All hurricanes and strong tropical storms in Massachusetts have the potential to carry vagrant birds with them. Generally, the best sightings come in the wake of storms that spend time offshore over the Gulf Stream, before weakening or dissipating over southern New England.
But storms that hug the coast from the southwest can also carry exciting birds. Most storms are big enough that even if their center sits over the New Jersey or New York coast, violent southerly winds sweep from the Gulf Stream into southern New England. This was certainly the case with Isaias, as seen in the wind speed graphic below.
From here, Isaias tacked directly inland through the Berkshires, making it a great candidate for delivering pelagic species to large inland lakes. Indeed, while there were some reports of strong pelagic birding from coastal sites like Gooseberry Neck in Westport, there were equally exciting reports from Wachusett Reservoir, Quabbin Reservoir, and even smaller lakes in the Berkshires. Sooty Terns, Phalaropes, Jaegers, and shorebirds dropped onto many large bodies of water throughout the state.
Stronger storms in the past have produced even more spectacular results. In 2011, Hurricane Irene brought an incredible variety of seabirds into Connecticut and Massachusetts. and resulted in at least one eBird checklist from Quabbin Reservoir that reported a Sooty Tern, an incredible White-tailed Tropicbird, a Leach’s Storm-Petrel, and more.
Often, storm-blown birds arrive at inland sites in bad shape. Many perish, and some return to their offshore or coastal habitats. Very few stick around for several days.

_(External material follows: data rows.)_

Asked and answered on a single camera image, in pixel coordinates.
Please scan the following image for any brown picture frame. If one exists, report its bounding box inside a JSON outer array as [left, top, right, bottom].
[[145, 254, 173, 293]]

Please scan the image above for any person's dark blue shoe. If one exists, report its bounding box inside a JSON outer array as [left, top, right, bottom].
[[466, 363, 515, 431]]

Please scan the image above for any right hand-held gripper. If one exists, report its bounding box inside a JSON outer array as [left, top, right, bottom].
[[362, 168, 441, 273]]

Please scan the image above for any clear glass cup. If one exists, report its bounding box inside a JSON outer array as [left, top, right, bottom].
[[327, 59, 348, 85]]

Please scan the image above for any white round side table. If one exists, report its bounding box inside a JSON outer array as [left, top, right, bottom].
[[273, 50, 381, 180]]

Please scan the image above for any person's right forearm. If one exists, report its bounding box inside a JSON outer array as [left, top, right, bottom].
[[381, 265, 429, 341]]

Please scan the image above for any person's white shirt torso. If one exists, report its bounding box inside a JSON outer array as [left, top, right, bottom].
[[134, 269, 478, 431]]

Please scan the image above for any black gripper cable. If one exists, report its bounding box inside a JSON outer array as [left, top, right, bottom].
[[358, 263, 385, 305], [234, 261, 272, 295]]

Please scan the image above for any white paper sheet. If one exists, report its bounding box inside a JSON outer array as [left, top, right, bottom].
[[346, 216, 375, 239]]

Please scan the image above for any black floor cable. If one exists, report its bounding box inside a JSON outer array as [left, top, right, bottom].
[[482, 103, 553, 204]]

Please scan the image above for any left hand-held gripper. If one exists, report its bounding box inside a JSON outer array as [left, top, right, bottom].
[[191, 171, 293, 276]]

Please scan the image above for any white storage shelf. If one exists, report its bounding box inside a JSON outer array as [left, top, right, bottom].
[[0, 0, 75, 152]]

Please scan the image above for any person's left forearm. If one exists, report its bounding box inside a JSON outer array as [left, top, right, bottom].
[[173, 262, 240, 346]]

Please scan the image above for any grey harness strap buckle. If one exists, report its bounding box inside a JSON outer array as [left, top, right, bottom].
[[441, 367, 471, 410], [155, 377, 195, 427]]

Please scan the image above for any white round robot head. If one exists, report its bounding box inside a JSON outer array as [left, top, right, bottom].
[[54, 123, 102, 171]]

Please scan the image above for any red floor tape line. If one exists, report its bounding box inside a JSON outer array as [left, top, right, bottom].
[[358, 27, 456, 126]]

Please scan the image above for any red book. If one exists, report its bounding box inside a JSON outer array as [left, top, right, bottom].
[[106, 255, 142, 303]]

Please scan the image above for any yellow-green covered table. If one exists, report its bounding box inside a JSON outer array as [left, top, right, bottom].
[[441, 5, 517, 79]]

Remarkably, one Sooty Tern that appeared during Isaias has hung around on Wachusett Reservoir. The bird was reported feeding actively as of August 13th, more than a week after the storm, probably taking advantage of the reservoir’s abundant smelt. Smelt resemble Sooty Terns’ favored marine baitfish—mostly clupeiformes—in the subtropical Atlantic. This makes it the longest-lingering storm-driven Sooty Tern in Massachusetts, and quite possibly, in New England. It may leave any day now, and in fact, it’s likely to depart sooner rather than later. If you haven’t seen it yet, it’s worth looking for!